事実関係については、鵜飼清『山崎豊子問題小説の研究』、『週刊朝日』2000年2月11日号、2月18日号が詳しいです。「現代の俊寛」こと主人公恩地元のモデル小倉寛太郎氏については、佐高信・小倉寛太郎『企業と人間』がお薦めです。
精巧なジオラマの様。。。
全五巻、一気に3〜4日で読み終えてしまった。
最初は、薄っすらと記憶に残るあの暑い夏に飛び込んできた日航機事故のニュース。
それに喚起されて順序通りアフリカ編から読み始めた。
未だ子供だった時分には、恐ろしかったTVの光景がどこか非現実的で、大きなショックを覚えた。
そんな悲惨な事故をモチーフにした小説…と、ある意味避けてきたのだが、肯定派が多く居る事も事実、「白い巨塔」「華麗なる一族」ブームに乗った知人に勧められて気になっていた本書を先に開いてみたのだ。
登場人物にモデルが居て偏った視点から描かれる事や、強烈な取材敢行など、色々と噂の多い作者の作品だが、大げさに言えば、いつの時代にも、その時代を代表する企業には恥部や汚点もあり、端から見た眼と真実とは異なるのだろう。

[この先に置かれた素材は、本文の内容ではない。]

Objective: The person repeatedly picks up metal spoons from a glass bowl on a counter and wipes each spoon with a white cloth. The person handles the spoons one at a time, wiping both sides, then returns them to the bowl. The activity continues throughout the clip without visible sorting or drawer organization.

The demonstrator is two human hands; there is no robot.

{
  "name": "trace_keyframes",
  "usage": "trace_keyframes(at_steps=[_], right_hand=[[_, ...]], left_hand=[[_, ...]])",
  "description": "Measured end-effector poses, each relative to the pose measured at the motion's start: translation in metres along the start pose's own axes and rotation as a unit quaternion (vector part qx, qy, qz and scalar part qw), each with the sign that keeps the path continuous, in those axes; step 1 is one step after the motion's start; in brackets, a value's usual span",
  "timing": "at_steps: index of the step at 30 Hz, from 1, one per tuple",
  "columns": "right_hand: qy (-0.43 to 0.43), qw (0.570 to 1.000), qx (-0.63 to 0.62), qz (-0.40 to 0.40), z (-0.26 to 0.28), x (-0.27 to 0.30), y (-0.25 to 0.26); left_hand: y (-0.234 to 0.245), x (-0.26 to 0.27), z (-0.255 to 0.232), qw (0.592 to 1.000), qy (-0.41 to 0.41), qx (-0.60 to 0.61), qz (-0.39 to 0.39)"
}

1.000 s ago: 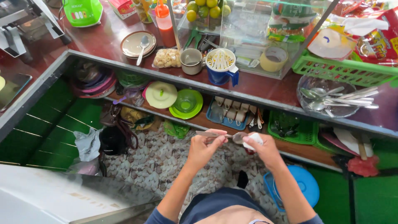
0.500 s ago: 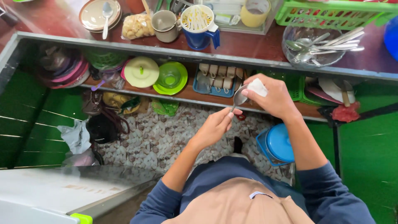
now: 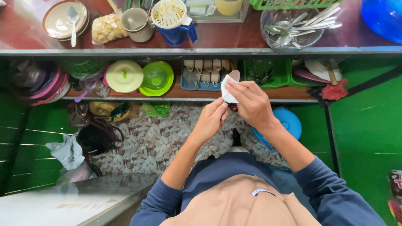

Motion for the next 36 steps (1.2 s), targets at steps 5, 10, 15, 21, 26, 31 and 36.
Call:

ただ、本作はそんな事を横に置いて、誰でもが知っている事故の起源となる人災を、精巧に且つ魅力的に描く事で読者を引き込んでしまう作品に仕上がっている。
事実を基にしている分、不快な感情を持つ方も居ると思うが、自分の職場や生き方で同じ過ちを繰り返さない様にしたい方など、「処方」に考慮してお読み下さい、是非。
気骨の士
同一人物の来し方を年代順に3部作とする試みは成功している。アフリカ篇、御巣鷹山篇、会長室篇のどれを取っても読み応えがある上、それぞれがシナジー効果をもたらし、主人公恩地の人間性醸成の描写を深化させている。高度成長期を終えた現在の日本で、節を全うするためとはいえ組織人としての枠内でこれほどまでに耐え忍ぶ生き方は風化しつつあるが、作品は失ってはならない「人間としての気骨」とは何かを教えてくれる。最終章は恩地にとって失意の旅立で結ばれるが、細井メモからは窺い知れない人物にまで検察の捜査が進んでいることを窺わせ、会社を食い物にしてきた上層部だけでなく、政官財界を巻き込んだスキャンダルが目前に迫っていることを暗示している。面白い終わり方であると同時に、恩地ら気骨の士たちの願いが天に届くかのようで、感情移入している読者は救われる思いがする。読後、高級なフルコースを味わった時のような余韻が持続する。素晴らしい作品である。